DATASET EXTRACT —
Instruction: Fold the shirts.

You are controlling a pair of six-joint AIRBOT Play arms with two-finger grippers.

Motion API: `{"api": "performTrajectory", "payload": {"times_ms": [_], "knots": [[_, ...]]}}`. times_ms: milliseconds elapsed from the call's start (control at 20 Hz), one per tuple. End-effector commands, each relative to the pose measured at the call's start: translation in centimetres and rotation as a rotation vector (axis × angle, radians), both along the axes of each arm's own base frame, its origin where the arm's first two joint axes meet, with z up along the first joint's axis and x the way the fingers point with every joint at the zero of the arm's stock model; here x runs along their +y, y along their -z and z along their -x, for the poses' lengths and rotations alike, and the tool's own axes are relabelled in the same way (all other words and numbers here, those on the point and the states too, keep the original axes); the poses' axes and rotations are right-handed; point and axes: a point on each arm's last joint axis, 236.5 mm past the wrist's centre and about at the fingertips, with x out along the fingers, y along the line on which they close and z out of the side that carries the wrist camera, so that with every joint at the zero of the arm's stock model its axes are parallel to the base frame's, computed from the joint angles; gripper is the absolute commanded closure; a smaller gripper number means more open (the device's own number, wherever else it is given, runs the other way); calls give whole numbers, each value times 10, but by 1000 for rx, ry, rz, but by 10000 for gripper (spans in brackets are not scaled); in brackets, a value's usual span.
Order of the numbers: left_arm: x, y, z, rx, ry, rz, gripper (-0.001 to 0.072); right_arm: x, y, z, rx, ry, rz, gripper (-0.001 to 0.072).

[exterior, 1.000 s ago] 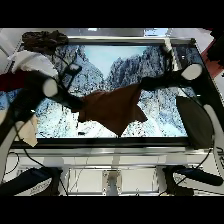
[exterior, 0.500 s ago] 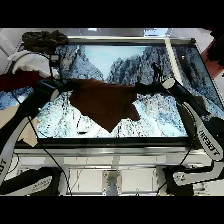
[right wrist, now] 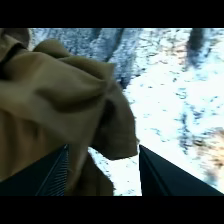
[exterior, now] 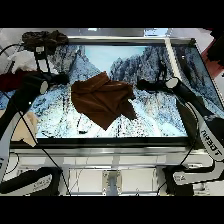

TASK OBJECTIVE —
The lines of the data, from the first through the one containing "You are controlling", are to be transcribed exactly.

EXERCISE RESULT —
Instruction: Fold the shirts.

You are controlling a pair of six-joint AIRBOT Play arms with two-finger grippers.

The exercise requires no more work.